In addition to neglected accumulation processes, our model also likely misses some ablation processes, particularly for small glacier patches and firn fields near mountain peaks with very high modelled ELAs (>3500 m a.s.l.). These patches experience additional ice loss mechanisms in nature, such as ice break-off (dry calving) or wind erosion. Ice break-off and wind erosion reduce accumulation or exhibit additional ablation that is not accounted for in our surface mass balance parametrisation. Other outliers in the ELA reconstruction come from the automatically generated flow line that does not extend to the glacier's lowest elevation. This is partly because some glacier outlines are delineated as separate units, despite the ice merging with neighbouring or downstream glaciers.
In summary, our modelling experiment is likely to underestimate ELAs for debris-covered and avalanche-fed glaciers during the LIA and overestimate them for small ice and firn patches in high-altitude regions or some glaciers with confluences. More generally, such local deviations in modelled ELAs from the regional signal could potentially be further explored to provide information about processes that are neglected in our simple elevation dependent surface mass balance parametrisation. However, the surface reconstruction and resulting volumes are not much affected by this, as these glaciers are rare or very small and, therefore, contribute little to the overall volume.
4.6 Comparison to palaeo-glacier ELAs
We compare our approach of optained ELA values, that are 3D-modelled and ice-physics consistent matching empirical glacier outlines, with the well-established palaeo-ELA reconstruction methods that only require minimal data or GIS based approaches (Fig. 10). These methods can be broadly categorised into three groups with different data input requirements.

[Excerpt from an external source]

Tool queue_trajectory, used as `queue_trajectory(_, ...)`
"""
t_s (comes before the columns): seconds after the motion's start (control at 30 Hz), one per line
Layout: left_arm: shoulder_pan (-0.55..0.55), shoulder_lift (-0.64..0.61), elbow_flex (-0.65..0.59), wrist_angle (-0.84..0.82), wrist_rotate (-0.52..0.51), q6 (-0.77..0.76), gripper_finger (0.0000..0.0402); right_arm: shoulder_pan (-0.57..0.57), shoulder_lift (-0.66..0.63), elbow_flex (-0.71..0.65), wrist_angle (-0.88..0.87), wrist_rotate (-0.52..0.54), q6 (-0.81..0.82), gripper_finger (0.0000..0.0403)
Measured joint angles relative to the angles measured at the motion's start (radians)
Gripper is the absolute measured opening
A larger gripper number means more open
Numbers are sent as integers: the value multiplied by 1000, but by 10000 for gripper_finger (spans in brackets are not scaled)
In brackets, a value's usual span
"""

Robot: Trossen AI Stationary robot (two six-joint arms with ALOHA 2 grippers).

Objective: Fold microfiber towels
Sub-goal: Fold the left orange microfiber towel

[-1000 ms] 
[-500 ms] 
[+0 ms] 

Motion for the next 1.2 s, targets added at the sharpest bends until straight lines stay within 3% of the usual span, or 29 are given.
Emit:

Firstly, models that do not require knowledge of the detailed former shape of the glacier include THAR (toe-to-headwall ratio, e.g. in Meierding, 1982; Benn et al., 2005; Rea, 2009). Based on the literature we use here a THAR of 0.5 (mid-elevation). The THAR ELA calculation generally has a good fit (linear regression R2=0.89) to our glacier model ELA, but some larger glaciers result in up to 500 m different ELA values (positive and negative) than the model derived ELAs (Fig. 10a). This discrepancy is probably due to the hypsometry and definition of mass balance gradients for our ELA model, where the accumulation area is usually larger than the ablation area (Benn and Lehmkuhl, 2000). Notable examples include the relatively large glaciers with high relief in the Mont Blanc region (Glacier de la Brenva, Glacier du Miage) and Monte-Rosa region (Ghiacciaio del Belvedere). These glaciers often extend to very high elevations and have glaciated head walls, leading to higher THAR ELAs when the elevations are derived from the empirical outlines used in this study (Reinthaler and Paul, 2025). A ratio lower than 0.5 is also suggested by Meierding (1982), which could lower the THAR ELAs. In summary our analysis shows that the THAR ELA is highly dependent on the shape of the glacier, and is less appropriate for high reliefs (similar to Porter, 1977; Benn et al., 2005).
Secondly, models that require some knowledge of glacier geometry (at least outlines) include the AAR (accumulation-area ratio). The AAR value chosen here is 0.67. Comparison of AAR ELAs and modelled ELAs shows some differences, but similar fit is obtained (linear regression R2=0.91) than for the THAR. Nevertheless, glaciers originating from high elevations in the Mont Blanc region (e.g. Glacier des Bossons) are deviating from model-derived ELAs by more than 300 m (Fig. 10b). Similar to THAR ELAs, high relief can be problematic for calculating AAR ELAs. Some processes are not taken into account when using these ratios, such as reduced accumulation on high mountain peaks due to wind and high melt due to very low lying steep tongues.
Lastly, methods like AABR (area-altitude balance ratio) need full knowledge of the glacier hypsometry and hence surface geometry. The here chosen AABR for the Alps is 1.29 (Oien et al., 2022). The AABR, which estimates ELAs iteratively based on elevation bands of the glacier surface, does not reduce the scatter to our modelled ELAs more than the less elaborate methods above (Fig. 10c, R2=0.90). The general slight positive offset (above the 1:1 line, Fig. 10) is probably due to the capped 2 m accumulation in our modelling approach resulting in lower ELA values. AABR does not rely on this assumption of maximum accumulation.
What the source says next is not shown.